Friday Candle Lighting: 6:25 pm
Shabbat Ends: 7:19 pm
“And you will return to Hashem, your G-d, and listen to His voice… (30:2)
I guess every family has its more and less religious members. My father was one of thirteen siblings and his father came from Birshenkovitz in the Ukraine. In the early years of the twentieth century my grandfather, his mother and his five sisters all left the Ukraine. I don’t know if they all left together, but all the sisters and their mother, Yocheved, ended up in the US, and my grandfather in England. In the 1920s my grandfather and some of his sons opened a furniture factory that was very successful until the eldest son, Irving, died tragically in a car accident. Without him the business soon went into liquidation. Recently, with the wonders of email, the greater Spivack clan regularly swaps family history stories, and I recently posted the following: “My father (of blessed memory) once told me about a visit of Bobbe Yocheved’s to England. She came to their furniture factory one Friday afternoon. There was a lumber delivery taking place. She realized that they were not going to be able to offload all the lumber before Shabbos came in, and so she told the transport company to reload all the lumber, take it back to the depot, and deliver it on Monday morning. They were flabbergasted, but she was adamant and got her way. I don’t think that won her too many popularity bouquets from the lumber company, but I was impressed with the length that she was prepared to go to uphold her principles.”
A cousin of mine shot back, “Nice story about our great-grandmother. No wonder the business went bust!”
To which I replied, “Maybe it kept going as long as it did because of her principled action.”
“Maybe!” he replied.
My impression is that the Spivacks were quite religious, and that over the years it lessened — some more than others. Where there is no Torah learning, eventually there is no doing. In my experience, observance rarely extends to more than the following generation unless you can give your children reasons for our customs and observance.

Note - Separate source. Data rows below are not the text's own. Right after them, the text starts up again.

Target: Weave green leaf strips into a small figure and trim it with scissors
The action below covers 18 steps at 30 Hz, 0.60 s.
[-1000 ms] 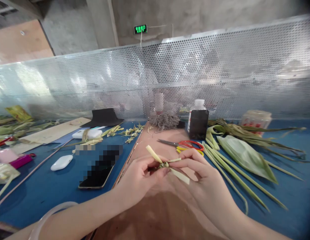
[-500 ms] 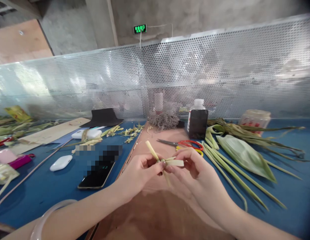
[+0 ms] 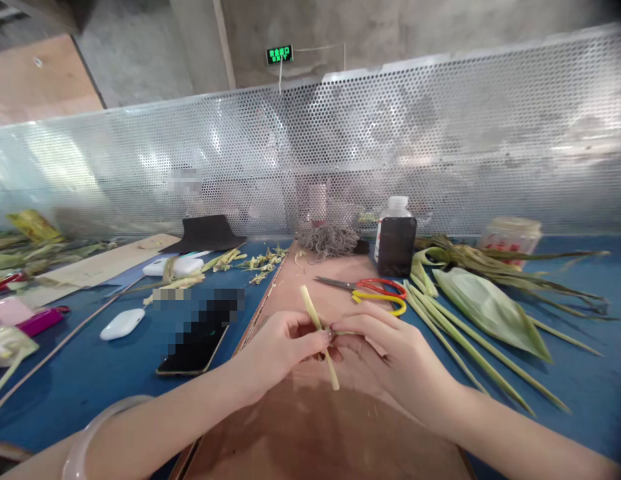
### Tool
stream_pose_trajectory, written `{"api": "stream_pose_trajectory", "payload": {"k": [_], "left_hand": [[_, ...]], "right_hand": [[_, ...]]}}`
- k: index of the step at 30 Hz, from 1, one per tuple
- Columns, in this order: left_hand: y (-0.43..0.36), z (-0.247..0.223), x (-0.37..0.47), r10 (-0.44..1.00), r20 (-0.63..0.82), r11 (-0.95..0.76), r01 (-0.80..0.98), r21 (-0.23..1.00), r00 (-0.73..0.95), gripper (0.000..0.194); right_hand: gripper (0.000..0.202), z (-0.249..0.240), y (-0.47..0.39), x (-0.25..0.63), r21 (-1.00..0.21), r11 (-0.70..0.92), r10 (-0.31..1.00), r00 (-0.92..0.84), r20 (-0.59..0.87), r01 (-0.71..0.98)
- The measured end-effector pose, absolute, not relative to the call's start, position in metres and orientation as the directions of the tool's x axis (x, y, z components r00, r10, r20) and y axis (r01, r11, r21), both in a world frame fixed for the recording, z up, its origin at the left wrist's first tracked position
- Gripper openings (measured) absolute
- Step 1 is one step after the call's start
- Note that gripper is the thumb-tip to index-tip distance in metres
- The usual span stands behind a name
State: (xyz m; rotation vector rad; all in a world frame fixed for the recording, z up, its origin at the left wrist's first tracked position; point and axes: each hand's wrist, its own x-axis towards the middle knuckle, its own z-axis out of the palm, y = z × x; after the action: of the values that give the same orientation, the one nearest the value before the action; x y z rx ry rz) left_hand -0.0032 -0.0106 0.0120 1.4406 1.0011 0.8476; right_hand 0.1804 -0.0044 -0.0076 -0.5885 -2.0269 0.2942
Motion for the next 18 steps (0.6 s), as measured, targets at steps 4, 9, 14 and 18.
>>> {"api": "stream_pose_trajectory", "payload": {"k": [4, 9, 14, 18], "left_hand": [[-0.0107, 0.0128, -0.0015, 0.930, -0.092, 0.053, 0.118, 0.992, 0.355, 0.016], [-0.0122, 0.0151, 0.0013, 0.937, -0.114, 0.083, 0.105, 0.991, 0.331, 0.017], [-0.0117, 0.0131, -0.0011, 0.929, -0.084, 0.065, 0.065, 0.996, 0.360, 0.015], [-0.0092, 0.0118, -0.0041, 0.905, -0.004, 0.009, -0.011, 1.000, 0.424, 0.017]], "right_hand": [[0.017, -0.0116, -0.0054, 0.1822, -0.294, 0.885, 0.446, -0.477, 0.757, 0.361], [0.019, -0.0151, -0.0084, 0.1825, -0.276, 0.873, 0.454, -0.461, 0.762, 0.403], [0.019, -0.0137, -0.0101, 0.1829, -0.297, 0.873, 0.469, -0.499, 0.728, 0.387], [0.016, -0.0129, -0.0108, 0.1815, -0.345, 0.859, 0.498, -0.460, 0.735, 0.378]]}}
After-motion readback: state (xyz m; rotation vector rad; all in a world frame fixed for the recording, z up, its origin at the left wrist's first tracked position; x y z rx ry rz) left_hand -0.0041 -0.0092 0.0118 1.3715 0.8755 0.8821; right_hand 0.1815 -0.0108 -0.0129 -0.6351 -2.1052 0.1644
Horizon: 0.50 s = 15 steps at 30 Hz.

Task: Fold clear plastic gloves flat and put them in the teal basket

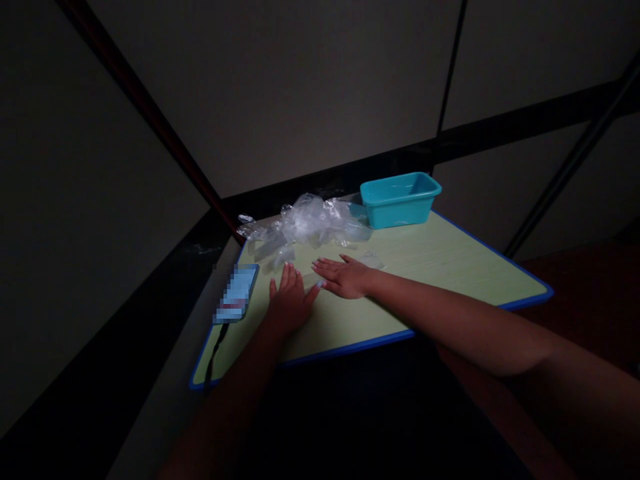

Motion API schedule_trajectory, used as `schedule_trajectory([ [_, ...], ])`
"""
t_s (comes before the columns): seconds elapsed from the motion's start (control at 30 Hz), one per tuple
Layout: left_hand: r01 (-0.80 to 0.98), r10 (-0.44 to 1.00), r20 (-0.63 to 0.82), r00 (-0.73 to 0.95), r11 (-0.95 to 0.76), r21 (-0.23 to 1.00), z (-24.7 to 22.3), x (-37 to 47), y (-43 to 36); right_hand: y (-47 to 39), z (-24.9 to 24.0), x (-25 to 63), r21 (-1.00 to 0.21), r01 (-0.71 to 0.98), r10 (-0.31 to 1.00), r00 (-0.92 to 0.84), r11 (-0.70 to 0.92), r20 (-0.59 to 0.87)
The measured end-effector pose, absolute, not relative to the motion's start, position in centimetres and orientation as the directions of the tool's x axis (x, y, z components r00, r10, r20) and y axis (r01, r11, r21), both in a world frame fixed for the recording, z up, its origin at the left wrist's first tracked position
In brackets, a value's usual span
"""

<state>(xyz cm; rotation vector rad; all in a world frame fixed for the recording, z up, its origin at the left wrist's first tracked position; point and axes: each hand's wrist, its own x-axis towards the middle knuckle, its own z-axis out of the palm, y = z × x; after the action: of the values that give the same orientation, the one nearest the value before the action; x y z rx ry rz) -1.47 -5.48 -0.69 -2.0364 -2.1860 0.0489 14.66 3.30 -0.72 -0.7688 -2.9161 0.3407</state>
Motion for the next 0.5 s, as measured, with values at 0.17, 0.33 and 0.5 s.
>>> schedule_trajectory([
  [0.17,0.977,0.985,0.062,-0.158,0.165,-0.134,-0.83,-2.17,-5.57,3.16,-0.5,14.66,-0.24,0.487,0.507,-0.861,0.84,0.031],
  [0.33,0.975,0.983,0.021,-0.182,0.183,-0.13,-1.11,-2.35,-5.47,3.31,-0.58,14.66,-0.239,0.479,0.499,-0.866,0.845,0.029],
  [0.5,0.972,0.981,0.012,-0.193,0.193,-0.133,-1.3,-2.48,-5.31,3.55,-0.79,14.69,-0.252,0.463,0.488,-0.872,0.85,0.045],
])
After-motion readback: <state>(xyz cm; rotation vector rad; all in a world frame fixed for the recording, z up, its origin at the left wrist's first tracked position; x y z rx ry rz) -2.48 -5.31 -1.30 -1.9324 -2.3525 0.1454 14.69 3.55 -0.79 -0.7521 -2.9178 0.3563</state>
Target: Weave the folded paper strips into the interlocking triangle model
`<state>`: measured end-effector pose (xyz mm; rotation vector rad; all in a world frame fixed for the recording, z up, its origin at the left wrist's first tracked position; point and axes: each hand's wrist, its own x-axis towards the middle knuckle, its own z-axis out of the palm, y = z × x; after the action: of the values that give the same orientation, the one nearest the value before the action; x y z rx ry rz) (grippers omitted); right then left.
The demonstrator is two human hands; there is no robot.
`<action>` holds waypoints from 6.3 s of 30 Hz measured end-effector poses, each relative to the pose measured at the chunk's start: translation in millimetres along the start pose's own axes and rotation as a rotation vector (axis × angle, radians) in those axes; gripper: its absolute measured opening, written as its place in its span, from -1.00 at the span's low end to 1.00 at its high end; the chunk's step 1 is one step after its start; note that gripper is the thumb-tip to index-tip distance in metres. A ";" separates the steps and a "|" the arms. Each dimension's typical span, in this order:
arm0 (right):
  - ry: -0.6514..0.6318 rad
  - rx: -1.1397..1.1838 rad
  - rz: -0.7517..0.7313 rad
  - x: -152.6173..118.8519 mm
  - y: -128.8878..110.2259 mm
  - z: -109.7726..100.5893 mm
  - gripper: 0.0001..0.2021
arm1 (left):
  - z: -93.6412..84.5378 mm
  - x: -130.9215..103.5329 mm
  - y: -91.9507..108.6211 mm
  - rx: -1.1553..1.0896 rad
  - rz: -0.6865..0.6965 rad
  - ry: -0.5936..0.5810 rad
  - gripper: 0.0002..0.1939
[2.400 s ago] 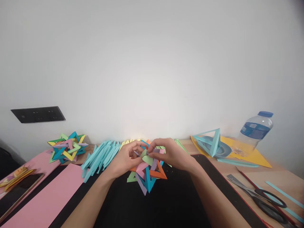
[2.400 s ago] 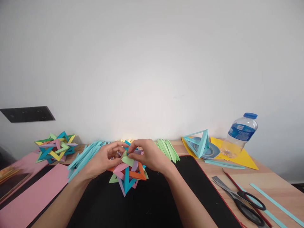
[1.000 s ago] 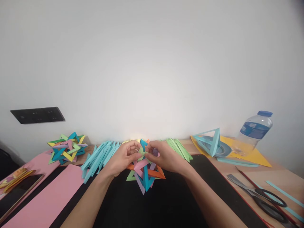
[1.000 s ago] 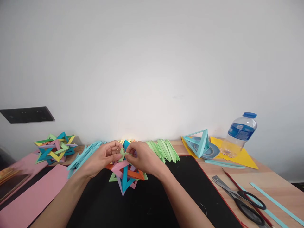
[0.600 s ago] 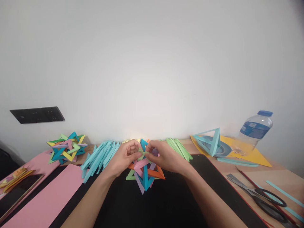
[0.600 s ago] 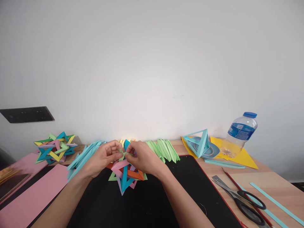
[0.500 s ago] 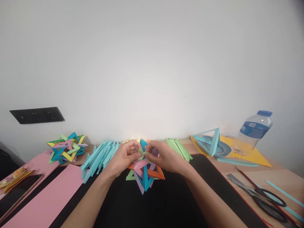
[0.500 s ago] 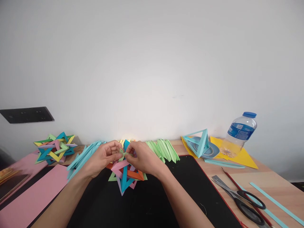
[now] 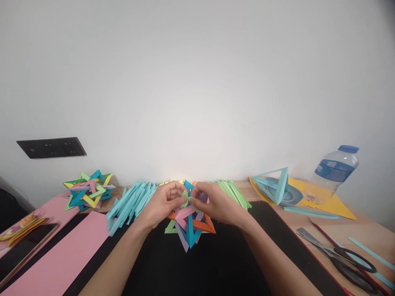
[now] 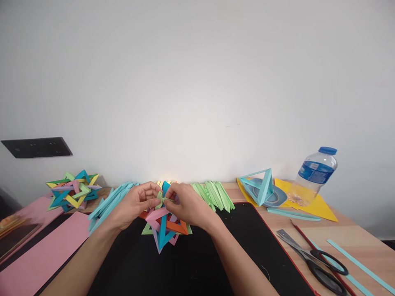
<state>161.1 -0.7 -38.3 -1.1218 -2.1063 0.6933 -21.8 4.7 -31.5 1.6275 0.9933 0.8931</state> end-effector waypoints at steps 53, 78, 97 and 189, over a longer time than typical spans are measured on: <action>0.010 0.169 -0.046 3.4 0.8 -4.1 -0.62 | -5.8 2.3 -3.0 -0.105 -0.097 0.125 -0.62; 0.088 0.268 -0.043 6.8 5.4 5.8 -0.68 | -5.4 5.0 -8.7 -0.168 -0.092 0.126 -0.65; 0.101 0.279 0.048 8.7 4.4 6.5 -0.86 | -7.4 3.7 -9.1 -0.146 -0.109 0.135 -0.68; 0.034 0.170 0.077 3.7 10.2 -10.2 -0.79 | 20.5 -19.8 4.3 1.134 0.345 0.391 -0.74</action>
<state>172.4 9.1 -37.7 -1.1163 -1.9445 0.8660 -10.3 -21.7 -34.0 2.6890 1.7011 0.9484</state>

“And you will return to Hashem, your G-d, and listen to His voice,” is both a command and a prediction. The command to return, to regain what we have lost, is written not in the command form but in the plain future tense — meaning that it’s also a prediction. Hashem tells us that whether we want to or not, eventually we must return to Him. Even if we fail to do the job ourselves, there exists in the Creation a historical imperative: Eventually an era will dawn when the light of spirituality will infuse the entire world and pervade every soul.